Excerpts from a dataset
::::::

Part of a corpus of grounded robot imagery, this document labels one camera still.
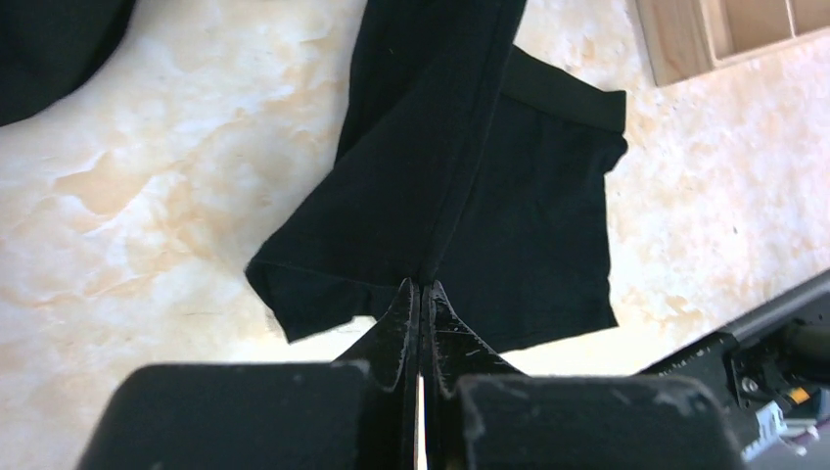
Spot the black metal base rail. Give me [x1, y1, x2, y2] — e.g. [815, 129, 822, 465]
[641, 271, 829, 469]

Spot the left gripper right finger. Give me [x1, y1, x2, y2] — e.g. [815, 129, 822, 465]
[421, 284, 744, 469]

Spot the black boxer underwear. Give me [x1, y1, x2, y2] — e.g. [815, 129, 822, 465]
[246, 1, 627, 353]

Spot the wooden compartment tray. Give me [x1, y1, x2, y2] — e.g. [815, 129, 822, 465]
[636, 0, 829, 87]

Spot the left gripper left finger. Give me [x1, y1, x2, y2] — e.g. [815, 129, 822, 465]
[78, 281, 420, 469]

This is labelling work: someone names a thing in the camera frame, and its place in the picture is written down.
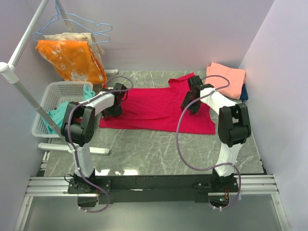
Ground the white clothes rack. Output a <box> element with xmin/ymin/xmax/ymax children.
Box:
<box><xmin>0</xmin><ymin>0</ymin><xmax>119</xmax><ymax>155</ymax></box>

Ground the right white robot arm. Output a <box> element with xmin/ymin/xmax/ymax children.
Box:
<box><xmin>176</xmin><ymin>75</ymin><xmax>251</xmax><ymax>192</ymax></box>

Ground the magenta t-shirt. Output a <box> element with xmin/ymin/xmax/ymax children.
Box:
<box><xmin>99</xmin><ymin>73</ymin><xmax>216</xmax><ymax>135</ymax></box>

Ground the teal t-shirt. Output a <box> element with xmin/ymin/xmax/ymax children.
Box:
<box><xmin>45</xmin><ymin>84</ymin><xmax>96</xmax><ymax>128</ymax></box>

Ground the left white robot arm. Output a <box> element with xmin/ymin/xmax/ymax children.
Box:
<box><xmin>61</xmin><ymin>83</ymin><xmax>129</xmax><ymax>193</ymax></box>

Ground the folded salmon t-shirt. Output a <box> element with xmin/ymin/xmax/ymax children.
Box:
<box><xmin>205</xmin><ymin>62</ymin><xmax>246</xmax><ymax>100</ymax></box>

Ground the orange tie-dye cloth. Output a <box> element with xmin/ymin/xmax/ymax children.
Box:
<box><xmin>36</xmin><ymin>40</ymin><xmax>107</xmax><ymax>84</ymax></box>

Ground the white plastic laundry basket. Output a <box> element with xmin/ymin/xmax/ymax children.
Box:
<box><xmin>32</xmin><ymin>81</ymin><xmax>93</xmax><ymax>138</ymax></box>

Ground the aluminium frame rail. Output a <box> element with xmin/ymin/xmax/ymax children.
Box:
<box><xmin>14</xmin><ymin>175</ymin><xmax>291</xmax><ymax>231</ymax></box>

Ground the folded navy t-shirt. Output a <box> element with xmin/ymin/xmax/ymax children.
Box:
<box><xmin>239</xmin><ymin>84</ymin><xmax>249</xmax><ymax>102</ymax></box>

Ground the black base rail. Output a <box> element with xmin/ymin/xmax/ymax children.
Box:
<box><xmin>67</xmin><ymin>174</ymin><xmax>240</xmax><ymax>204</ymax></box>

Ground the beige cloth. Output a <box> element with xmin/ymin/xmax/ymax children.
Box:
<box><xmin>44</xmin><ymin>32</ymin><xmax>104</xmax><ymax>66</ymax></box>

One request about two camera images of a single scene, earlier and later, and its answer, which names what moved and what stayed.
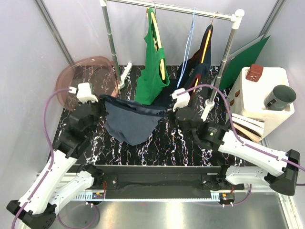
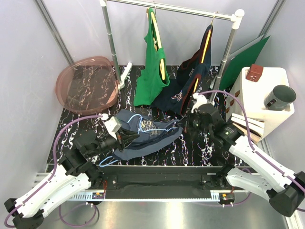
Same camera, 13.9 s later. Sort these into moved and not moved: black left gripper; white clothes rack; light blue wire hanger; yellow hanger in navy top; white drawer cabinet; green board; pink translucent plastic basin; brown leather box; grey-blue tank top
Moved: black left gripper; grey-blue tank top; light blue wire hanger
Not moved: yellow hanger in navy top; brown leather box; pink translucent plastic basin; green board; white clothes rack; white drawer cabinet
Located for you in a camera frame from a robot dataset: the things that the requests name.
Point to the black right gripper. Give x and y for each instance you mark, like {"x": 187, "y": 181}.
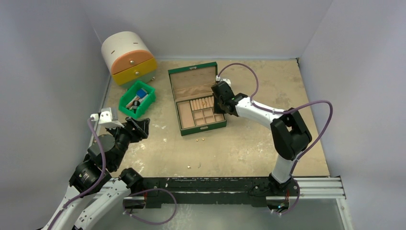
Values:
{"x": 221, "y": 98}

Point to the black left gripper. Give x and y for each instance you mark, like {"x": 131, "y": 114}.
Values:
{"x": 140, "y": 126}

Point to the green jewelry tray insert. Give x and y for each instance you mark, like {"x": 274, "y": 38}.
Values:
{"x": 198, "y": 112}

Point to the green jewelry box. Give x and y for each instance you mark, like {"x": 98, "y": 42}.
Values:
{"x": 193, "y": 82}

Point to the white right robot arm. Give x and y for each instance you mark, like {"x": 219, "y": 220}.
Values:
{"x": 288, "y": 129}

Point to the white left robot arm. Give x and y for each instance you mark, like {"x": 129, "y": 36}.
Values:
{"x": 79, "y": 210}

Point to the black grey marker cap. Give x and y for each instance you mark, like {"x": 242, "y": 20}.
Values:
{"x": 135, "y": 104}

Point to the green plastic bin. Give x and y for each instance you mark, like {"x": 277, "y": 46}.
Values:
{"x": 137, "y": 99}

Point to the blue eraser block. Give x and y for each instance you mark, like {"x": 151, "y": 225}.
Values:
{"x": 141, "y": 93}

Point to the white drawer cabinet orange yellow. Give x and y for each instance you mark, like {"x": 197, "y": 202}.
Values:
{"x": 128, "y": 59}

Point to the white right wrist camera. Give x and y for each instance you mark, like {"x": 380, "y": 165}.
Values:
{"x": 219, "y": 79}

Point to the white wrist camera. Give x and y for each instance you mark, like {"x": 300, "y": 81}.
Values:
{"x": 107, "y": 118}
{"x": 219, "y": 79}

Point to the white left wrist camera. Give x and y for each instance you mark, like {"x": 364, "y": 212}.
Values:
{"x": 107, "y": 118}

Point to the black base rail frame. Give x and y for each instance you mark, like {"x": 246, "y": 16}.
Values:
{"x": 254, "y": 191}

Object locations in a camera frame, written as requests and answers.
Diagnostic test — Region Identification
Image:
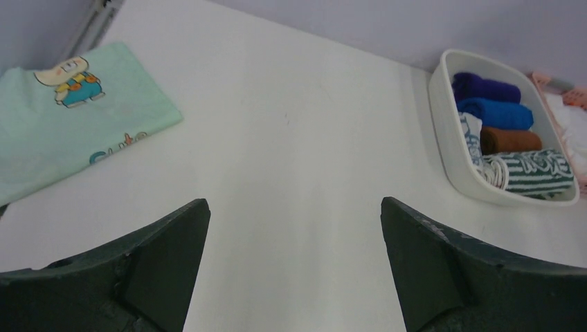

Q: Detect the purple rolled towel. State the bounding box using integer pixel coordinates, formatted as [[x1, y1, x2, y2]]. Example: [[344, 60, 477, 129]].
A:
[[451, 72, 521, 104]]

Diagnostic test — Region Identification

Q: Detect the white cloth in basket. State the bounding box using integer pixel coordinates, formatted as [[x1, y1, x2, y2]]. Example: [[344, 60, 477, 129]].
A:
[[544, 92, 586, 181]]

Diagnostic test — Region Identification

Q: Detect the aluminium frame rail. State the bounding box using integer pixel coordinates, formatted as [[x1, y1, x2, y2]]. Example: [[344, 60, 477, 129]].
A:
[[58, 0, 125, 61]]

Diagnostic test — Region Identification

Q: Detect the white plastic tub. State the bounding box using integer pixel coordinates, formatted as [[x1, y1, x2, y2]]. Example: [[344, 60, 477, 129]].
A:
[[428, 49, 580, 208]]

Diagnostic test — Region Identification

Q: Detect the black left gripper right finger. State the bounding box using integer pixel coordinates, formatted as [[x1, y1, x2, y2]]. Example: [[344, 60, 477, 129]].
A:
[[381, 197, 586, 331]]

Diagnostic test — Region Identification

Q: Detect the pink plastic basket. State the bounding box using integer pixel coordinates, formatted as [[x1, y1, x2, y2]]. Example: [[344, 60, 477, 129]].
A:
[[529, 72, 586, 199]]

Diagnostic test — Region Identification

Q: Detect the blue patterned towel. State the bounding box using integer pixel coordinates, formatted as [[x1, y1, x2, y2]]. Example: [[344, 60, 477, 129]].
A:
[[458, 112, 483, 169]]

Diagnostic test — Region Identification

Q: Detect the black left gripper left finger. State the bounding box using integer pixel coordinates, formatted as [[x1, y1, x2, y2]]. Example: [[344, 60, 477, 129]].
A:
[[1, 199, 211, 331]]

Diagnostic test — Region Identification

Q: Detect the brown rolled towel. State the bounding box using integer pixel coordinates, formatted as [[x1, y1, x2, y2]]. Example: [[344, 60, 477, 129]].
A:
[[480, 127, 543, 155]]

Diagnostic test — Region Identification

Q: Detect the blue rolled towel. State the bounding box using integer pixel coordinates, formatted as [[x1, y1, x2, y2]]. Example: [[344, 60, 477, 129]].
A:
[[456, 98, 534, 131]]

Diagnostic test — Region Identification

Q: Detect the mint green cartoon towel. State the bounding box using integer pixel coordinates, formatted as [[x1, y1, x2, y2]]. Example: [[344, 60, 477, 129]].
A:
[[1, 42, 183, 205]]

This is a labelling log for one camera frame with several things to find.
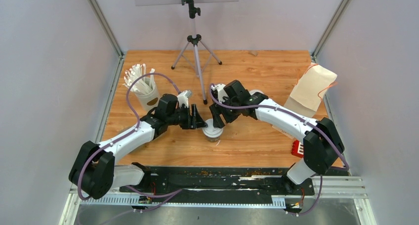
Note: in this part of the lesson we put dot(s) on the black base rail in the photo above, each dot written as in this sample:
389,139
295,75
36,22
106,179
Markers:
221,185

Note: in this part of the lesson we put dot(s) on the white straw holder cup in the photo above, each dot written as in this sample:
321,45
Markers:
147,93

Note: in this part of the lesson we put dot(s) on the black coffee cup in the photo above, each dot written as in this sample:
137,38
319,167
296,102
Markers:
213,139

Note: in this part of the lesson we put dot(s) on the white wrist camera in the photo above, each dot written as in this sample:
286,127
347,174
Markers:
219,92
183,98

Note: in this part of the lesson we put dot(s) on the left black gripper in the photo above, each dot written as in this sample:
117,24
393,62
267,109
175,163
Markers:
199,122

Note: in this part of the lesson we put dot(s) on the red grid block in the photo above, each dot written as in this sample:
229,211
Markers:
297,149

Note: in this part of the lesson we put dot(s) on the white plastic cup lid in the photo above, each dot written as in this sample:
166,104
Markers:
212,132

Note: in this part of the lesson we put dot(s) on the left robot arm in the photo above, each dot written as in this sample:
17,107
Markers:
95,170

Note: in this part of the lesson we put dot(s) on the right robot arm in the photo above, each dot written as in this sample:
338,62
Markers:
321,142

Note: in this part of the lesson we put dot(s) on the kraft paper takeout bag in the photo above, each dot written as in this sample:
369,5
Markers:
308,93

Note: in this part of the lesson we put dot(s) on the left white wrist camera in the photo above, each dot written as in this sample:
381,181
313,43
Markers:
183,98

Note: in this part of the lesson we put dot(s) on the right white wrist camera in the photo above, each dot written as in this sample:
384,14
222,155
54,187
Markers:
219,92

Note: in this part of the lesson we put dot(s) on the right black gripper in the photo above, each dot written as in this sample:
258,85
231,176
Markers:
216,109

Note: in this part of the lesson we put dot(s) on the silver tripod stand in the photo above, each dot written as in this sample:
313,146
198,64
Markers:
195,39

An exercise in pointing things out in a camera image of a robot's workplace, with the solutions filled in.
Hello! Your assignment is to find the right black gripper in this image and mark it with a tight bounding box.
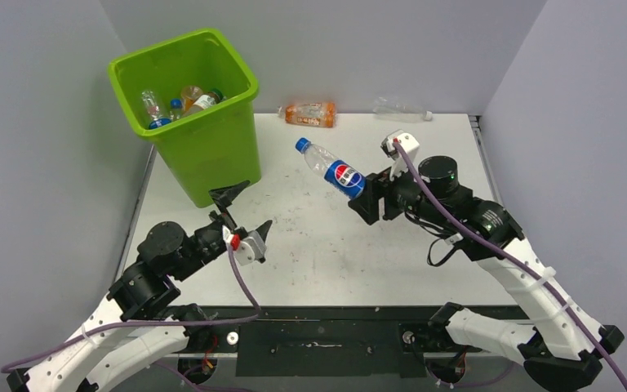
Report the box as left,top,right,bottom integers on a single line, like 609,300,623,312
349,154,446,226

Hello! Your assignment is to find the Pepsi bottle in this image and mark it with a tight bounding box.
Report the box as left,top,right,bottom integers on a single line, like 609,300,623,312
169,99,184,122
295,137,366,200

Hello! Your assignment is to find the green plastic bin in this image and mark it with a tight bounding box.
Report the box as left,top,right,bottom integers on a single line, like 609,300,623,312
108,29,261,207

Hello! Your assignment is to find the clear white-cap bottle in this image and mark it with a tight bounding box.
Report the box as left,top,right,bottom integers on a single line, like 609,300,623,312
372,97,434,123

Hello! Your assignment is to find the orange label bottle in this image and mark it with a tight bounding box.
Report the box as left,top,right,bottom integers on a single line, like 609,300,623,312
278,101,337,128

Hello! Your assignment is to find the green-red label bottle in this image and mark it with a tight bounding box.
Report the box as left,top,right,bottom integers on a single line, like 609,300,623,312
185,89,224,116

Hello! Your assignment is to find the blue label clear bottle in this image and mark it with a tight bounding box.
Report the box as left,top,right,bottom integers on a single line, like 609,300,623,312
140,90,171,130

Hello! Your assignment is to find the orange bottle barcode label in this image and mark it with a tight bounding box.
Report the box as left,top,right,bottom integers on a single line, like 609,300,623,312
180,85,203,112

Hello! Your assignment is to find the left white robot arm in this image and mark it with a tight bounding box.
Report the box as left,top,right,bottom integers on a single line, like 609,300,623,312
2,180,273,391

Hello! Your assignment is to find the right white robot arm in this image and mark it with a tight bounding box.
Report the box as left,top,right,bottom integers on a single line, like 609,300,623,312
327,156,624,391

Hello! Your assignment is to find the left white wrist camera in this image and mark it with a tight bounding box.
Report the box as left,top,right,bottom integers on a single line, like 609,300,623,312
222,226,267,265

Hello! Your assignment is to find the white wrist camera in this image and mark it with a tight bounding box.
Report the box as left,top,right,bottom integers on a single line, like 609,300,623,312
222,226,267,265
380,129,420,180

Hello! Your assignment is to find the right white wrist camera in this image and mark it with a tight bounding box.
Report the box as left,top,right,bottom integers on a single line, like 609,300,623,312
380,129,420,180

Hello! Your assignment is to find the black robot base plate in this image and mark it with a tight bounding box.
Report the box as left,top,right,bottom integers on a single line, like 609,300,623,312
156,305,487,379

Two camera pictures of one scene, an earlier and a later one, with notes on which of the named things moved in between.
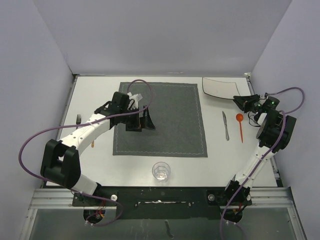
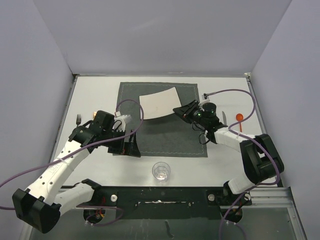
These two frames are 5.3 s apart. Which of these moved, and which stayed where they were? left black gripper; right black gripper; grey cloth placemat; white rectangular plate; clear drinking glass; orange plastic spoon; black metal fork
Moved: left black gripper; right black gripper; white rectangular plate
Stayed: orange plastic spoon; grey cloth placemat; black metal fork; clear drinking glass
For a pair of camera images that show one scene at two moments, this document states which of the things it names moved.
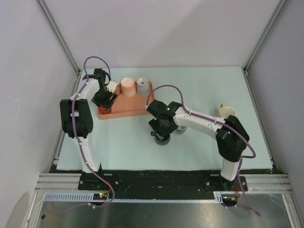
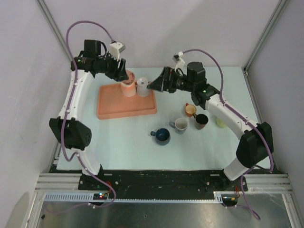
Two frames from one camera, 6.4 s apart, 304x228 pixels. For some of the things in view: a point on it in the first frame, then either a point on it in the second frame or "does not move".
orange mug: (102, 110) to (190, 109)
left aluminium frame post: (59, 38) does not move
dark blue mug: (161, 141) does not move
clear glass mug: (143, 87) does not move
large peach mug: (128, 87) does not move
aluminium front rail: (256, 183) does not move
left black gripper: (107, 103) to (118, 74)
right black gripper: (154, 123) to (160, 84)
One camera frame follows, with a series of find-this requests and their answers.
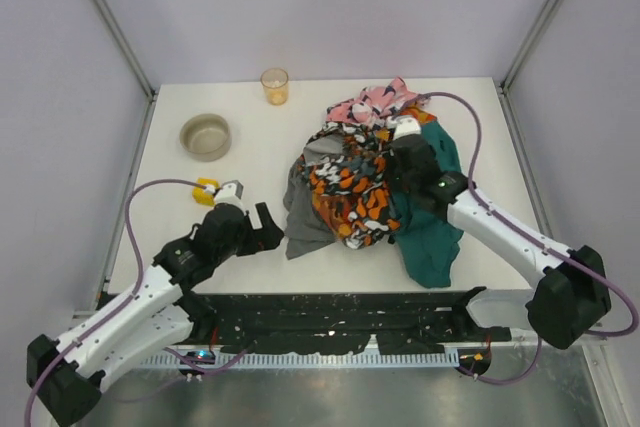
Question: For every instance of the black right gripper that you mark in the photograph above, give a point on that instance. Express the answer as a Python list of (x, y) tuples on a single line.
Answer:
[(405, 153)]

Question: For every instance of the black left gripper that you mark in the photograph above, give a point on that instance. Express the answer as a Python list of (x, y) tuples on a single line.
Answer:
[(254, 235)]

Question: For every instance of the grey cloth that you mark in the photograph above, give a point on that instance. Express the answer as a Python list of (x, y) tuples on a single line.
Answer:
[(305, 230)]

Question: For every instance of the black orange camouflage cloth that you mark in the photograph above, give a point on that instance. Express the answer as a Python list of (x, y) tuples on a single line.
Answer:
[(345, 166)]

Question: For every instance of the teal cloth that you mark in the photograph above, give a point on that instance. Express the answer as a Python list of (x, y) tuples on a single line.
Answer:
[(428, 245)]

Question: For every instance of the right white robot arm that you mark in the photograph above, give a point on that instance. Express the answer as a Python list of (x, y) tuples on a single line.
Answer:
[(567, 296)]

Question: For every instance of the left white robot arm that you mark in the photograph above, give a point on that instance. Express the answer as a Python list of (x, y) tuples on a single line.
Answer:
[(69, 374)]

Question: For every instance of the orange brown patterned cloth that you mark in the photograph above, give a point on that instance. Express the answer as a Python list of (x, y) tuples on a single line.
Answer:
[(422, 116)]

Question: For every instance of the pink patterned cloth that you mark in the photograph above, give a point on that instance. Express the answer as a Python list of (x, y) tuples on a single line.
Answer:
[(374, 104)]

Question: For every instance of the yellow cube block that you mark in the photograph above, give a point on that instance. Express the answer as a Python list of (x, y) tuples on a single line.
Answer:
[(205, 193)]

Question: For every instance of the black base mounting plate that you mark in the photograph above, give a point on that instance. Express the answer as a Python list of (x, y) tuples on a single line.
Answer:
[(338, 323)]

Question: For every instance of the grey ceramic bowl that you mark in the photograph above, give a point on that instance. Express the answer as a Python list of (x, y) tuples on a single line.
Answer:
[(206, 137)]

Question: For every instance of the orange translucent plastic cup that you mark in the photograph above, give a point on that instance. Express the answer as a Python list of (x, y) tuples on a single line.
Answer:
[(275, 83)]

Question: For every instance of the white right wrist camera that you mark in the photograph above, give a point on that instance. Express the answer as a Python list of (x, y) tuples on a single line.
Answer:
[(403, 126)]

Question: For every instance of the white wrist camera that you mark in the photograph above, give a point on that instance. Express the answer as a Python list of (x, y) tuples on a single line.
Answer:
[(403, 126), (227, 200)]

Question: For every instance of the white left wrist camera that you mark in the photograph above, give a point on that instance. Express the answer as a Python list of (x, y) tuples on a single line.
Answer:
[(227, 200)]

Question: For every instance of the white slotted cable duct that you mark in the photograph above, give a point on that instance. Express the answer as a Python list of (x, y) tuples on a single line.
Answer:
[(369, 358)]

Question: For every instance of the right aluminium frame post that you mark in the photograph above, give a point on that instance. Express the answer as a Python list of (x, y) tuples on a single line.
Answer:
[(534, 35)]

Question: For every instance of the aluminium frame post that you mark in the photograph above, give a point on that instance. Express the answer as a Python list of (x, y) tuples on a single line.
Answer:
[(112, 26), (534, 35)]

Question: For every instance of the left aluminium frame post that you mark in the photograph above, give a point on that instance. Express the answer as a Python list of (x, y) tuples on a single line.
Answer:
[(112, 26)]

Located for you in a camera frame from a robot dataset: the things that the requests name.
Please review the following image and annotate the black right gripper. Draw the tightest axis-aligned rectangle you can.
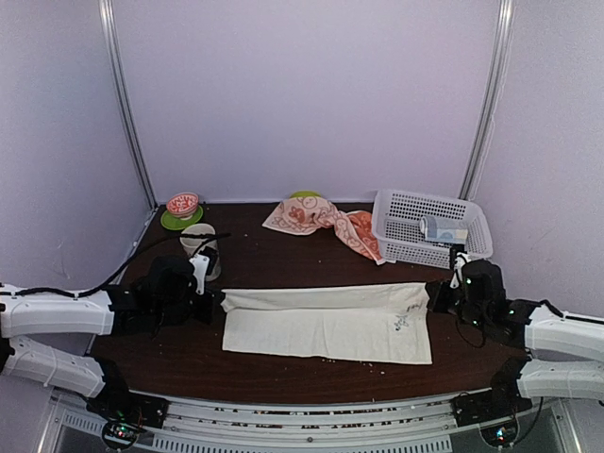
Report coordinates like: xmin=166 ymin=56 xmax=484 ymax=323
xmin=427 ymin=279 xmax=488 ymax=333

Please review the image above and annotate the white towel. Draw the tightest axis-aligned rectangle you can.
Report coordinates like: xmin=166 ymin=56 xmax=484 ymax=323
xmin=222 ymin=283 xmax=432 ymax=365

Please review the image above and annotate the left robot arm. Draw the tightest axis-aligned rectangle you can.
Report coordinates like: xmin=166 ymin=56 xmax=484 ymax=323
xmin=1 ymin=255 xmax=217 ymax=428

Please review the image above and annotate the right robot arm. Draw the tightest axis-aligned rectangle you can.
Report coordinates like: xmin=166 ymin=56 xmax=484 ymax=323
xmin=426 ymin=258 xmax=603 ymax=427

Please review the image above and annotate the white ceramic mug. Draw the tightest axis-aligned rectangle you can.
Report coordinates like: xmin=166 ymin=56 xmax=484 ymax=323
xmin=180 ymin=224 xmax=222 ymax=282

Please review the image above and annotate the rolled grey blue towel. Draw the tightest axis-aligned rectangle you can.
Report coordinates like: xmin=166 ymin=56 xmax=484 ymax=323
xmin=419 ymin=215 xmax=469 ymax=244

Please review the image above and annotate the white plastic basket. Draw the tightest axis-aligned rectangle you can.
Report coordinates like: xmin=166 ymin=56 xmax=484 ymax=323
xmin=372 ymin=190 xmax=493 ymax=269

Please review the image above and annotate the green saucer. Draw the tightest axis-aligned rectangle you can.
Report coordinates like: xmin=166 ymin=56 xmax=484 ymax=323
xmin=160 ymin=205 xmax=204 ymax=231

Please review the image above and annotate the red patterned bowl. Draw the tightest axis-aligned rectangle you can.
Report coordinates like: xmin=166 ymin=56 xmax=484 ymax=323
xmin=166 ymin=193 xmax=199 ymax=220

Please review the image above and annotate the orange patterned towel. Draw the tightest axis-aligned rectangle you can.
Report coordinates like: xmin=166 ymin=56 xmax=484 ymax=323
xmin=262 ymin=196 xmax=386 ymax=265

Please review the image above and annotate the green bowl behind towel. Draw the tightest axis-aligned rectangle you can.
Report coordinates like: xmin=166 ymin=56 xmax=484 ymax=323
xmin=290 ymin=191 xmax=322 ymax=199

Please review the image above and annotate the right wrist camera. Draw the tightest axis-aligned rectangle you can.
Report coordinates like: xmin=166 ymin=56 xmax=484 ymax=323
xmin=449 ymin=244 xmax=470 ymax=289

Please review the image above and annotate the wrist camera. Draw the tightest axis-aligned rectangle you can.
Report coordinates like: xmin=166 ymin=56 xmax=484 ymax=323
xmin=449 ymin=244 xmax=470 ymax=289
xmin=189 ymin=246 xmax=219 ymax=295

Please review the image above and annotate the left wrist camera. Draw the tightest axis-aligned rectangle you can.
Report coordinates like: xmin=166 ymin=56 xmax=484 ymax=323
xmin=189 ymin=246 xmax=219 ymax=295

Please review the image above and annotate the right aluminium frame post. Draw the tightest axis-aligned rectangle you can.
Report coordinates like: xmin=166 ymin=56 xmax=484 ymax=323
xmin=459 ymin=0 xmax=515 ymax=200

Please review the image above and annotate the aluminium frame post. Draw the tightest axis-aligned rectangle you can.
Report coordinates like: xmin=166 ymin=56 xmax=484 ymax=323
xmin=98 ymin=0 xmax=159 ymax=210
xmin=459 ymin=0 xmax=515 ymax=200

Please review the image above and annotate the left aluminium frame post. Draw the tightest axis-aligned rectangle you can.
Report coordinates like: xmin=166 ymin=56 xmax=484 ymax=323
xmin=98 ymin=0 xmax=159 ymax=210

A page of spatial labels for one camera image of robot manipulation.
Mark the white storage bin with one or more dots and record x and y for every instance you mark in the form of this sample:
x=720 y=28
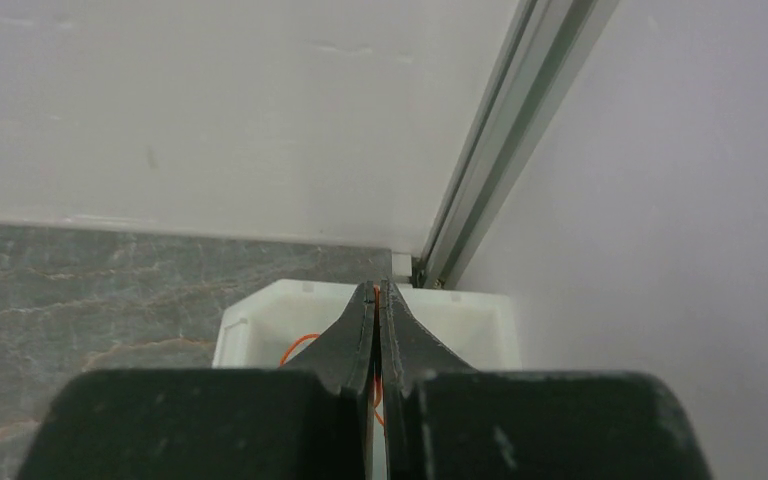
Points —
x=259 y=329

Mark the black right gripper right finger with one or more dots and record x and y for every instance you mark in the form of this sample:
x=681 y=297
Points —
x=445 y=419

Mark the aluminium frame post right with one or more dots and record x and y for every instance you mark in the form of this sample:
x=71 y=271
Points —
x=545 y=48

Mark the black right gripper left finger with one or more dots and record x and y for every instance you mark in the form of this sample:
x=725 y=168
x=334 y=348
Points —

::::::

Among the lines above, find the ones containing "shirt" and copy them.

Answer for the task
Ground the magenta t-shirt. Output a <box> element with xmin/ymin/xmax/ymax children.
Ground the teal t-shirt. Output a <box> element with xmin/ymin/xmax/ymax children.
Ground the folded salmon t-shirt. Output a <box> element with xmin/ymin/xmax/ymax children.
Ground the folded navy t-shirt. Output a <box> element with xmin/ymin/xmax/ymax children.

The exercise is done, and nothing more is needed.